Aqueles que chegam primeiro

Chama o direito internacional de “utti possidetis” o princípio pelo qual aqueles que chegam primeiro em um lugar são os seus legítimos donos. Vindo ainda do tempo dos romanos, o princípio é nosso bastante conhecido, sendo aplicado cotidianamente para resolver pequenos conflitos territoriais. É justamente por levá-lo em conta que se convencionou organizar, ao menor sinal de espera, aquilo que chamamos de fila – princípio pelo qual o primeiro a se posicionar detém todos os direitos possíveis, o segundo um pouco menos, o terceiro menos ainda, e assim por diante, até chegar ao último, que deve se dar por satisfeito se ainda o deixarem esperando.
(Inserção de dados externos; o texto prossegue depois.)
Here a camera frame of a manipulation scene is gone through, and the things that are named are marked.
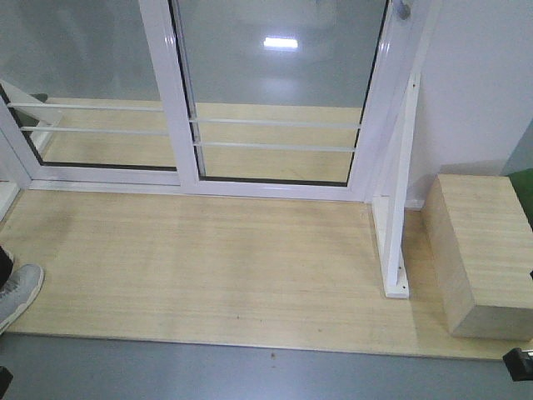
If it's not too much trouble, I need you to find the white framed sliding glass door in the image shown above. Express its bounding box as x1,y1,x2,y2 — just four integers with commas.
139,1,414,201

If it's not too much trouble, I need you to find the light wooden platform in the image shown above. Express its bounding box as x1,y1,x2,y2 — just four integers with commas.
0,97,507,362

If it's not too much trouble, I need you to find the white fixed glass panel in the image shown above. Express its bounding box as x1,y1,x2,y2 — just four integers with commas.
1,1,187,194

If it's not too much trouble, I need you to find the light wooden block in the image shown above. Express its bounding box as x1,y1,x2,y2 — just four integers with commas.
422,174,532,342

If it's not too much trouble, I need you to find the grey sneaker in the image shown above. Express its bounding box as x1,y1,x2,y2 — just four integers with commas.
1,264,45,333

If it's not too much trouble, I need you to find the white triangular support bracket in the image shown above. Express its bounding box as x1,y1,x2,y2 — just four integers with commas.
371,0,442,299

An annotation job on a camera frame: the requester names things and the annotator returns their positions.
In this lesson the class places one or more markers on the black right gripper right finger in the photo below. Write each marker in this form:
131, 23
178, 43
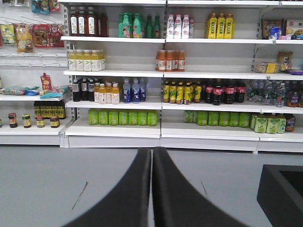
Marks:
176, 203

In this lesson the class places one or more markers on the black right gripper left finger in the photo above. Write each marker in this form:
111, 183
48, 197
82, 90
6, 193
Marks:
127, 204

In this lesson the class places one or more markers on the black wood produce stand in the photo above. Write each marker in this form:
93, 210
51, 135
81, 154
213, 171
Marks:
280, 195

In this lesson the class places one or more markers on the white supermarket shelf unit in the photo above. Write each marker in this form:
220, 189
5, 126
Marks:
131, 58

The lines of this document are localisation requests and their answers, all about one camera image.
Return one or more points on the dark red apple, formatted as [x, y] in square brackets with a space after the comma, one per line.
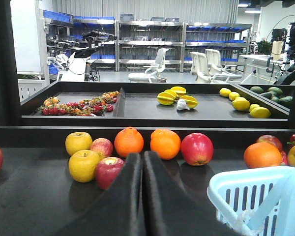
[107, 170]
[271, 140]

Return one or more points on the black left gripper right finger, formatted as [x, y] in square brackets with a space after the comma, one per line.
[169, 210]

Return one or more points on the orange left front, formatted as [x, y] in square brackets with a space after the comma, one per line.
[259, 155]

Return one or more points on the yellow apple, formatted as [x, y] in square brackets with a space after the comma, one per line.
[77, 141]
[82, 165]

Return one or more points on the red apple far left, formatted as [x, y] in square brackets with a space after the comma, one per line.
[197, 149]

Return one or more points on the orange far left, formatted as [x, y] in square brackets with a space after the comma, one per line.
[166, 143]

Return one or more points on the small red apple rear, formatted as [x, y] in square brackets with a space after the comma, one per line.
[103, 146]

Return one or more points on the light blue plastic basket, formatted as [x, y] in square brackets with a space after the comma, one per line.
[255, 202]

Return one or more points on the dark red apple rear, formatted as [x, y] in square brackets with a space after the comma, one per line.
[271, 140]

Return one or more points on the orange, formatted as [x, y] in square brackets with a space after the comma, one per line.
[259, 155]
[128, 140]
[166, 143]

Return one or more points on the dark red apple front left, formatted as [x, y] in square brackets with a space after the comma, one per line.
[107, 170]

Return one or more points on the red chili pepper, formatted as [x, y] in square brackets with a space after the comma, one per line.
[284, 158]

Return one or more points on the white garlic bulb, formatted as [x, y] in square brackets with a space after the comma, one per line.
[182, 105]

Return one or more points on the yellow starfruit rear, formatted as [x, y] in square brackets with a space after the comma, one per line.
[180, 91]

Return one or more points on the yellow apple front left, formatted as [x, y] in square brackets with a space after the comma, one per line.
[82, 165]

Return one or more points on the yellow apple rear left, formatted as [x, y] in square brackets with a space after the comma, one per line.
[77, 141]

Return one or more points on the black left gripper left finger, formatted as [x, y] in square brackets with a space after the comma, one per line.
[118, 211]

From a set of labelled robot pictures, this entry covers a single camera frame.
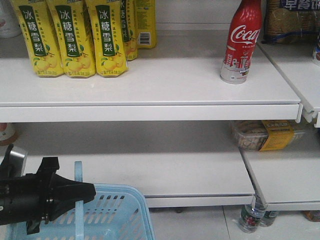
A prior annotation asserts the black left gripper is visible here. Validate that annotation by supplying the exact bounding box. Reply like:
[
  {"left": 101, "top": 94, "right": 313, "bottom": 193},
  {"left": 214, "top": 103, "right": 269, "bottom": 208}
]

O sucesso de um evento pode ser medido pela antecipação com que se inicia a formação de uma fila defronte ao local. A simples palestra de uma figura conhecida costuma receber seus primeiros expectadores duas horas antes do início – independente do horário marcado. São pessoas que sacrificam a alimentação e eventualmente o sono para arrumar um bom lugar na fila, o que lhes dará o direito fundamental de ficar o mais próximo possível da celebridade. Em casos excepcionais como as apresentações da Beyoncé, a fila tem início um mês antes e revela sacrifícios ainda maiores, como o abandono do emprego, da faculdade, do namorado, da própria vida.

Há filas mais tristes, como a dos postos de saúde. Chega-se por volta das cinco horas da manhã e descobre-se que foi tarde demais: os dez primeiros, únicos que serão atendidos naquele dia, já estão postados em fila. No dia seguinte, chega-se às quatro horas. E se fosse o caso chegaria-se às três. O posto só irá abrir às sete e o médico só chegará às nove. Neste caso, a antecipação é uma necessidade. Há outros em que ela é apenas o sinal de que já não se tem motivo para viver – ou que se concorda em deixar que vivam por nós. É a fila do novo iPhone, por exemplo. Não nos consta até agora que os deuses tenham se importado com tais sacrifícios.